> _REQUIREMENT_
From the line containing "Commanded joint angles" down to the line containing "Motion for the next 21" in the records below, reproduce every line exactly, ends included, and omit all others.

> _GIVEN DATA_
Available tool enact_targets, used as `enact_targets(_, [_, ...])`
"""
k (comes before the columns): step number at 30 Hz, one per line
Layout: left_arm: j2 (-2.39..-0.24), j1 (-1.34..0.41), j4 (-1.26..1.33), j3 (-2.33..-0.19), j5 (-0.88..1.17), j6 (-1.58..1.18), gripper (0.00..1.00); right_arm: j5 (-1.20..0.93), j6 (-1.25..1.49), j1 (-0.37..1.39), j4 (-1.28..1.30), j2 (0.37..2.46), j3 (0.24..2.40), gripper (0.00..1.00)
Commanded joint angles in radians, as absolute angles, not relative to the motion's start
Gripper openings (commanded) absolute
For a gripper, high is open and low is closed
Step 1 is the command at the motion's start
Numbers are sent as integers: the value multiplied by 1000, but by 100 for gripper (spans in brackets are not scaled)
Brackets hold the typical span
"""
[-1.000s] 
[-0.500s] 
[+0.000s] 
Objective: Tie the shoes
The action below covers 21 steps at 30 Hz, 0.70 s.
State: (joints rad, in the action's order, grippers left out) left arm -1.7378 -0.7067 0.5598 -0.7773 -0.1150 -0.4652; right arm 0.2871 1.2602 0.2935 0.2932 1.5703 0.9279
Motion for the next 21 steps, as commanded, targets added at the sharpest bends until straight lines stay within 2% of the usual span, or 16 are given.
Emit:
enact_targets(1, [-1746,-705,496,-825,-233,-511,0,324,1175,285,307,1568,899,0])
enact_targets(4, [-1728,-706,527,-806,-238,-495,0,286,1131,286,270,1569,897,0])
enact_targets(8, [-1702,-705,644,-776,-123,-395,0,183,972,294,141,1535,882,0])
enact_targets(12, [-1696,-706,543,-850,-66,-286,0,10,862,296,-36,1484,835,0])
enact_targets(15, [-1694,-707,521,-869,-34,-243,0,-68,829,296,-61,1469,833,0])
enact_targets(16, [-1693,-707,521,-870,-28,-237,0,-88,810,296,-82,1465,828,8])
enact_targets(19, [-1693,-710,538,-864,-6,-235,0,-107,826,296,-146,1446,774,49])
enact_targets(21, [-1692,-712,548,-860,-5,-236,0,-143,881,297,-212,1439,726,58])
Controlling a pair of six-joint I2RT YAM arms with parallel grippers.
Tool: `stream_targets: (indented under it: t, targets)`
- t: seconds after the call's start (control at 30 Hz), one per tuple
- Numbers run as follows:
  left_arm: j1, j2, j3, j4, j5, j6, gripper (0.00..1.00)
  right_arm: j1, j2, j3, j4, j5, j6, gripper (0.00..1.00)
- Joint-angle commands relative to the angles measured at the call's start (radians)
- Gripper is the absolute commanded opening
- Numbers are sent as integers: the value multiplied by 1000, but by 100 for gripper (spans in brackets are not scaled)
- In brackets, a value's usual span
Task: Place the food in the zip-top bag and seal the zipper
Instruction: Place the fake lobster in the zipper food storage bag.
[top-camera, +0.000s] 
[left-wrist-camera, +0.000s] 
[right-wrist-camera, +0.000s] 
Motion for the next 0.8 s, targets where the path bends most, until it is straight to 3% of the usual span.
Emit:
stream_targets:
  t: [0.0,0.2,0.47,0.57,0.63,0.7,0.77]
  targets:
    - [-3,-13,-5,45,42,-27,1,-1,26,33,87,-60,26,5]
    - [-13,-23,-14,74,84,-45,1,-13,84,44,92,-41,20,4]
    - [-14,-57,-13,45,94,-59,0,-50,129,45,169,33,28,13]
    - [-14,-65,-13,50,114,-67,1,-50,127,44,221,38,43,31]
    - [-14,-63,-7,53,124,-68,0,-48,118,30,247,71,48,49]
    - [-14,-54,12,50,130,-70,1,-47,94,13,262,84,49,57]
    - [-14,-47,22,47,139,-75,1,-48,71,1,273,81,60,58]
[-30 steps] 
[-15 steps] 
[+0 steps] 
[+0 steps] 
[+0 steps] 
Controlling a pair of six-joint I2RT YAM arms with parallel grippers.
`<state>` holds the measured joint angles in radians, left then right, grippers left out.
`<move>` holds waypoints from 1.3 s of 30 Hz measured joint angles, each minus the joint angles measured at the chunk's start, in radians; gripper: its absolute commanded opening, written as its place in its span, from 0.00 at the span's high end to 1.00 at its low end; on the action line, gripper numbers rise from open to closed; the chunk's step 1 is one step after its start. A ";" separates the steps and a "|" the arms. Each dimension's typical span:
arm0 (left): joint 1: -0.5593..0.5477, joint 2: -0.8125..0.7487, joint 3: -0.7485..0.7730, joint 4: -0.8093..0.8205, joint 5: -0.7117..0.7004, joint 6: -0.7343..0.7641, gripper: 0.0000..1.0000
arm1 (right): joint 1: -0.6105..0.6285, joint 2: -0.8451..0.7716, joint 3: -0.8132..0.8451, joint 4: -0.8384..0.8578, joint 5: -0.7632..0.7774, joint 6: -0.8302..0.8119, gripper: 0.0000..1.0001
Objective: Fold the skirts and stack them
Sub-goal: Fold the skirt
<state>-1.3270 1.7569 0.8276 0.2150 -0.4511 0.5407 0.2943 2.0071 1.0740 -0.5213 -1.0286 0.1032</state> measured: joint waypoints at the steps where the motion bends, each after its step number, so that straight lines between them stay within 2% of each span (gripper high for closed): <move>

> _RESPONSE AREA_
Commanded joint angles in radians, as absolute angles, not relative to the motion's start
Gripper openings (commanded) absolute
For a gripper, high is open and low is closed
Step 1 is the command at the motion's start
Numbers are sent as integers: the value multiplied by 1000, but by 100 for gripper (spans in brackets are not scaled)
Brackets hold the typical span
"""
[-1.000s] 
[-0.500s] 
[+0.000s] 
Objective: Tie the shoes
The action below covers 21 steps at 30 Hz, 0.70 s.
State: (joints rad, in the action's order, grippers left out) left arm -1.7378 -0.7067 0.5598 -0.7773 -0.1150 -0.4652; right arm 0.2871 1.2602 0.2935 0.2932 1.5703 0.9279
Motion for the next 21 steps, as commanded, targets added at the sharpest bends until straight lines stay within 2% of the usual span, or 16 are given.

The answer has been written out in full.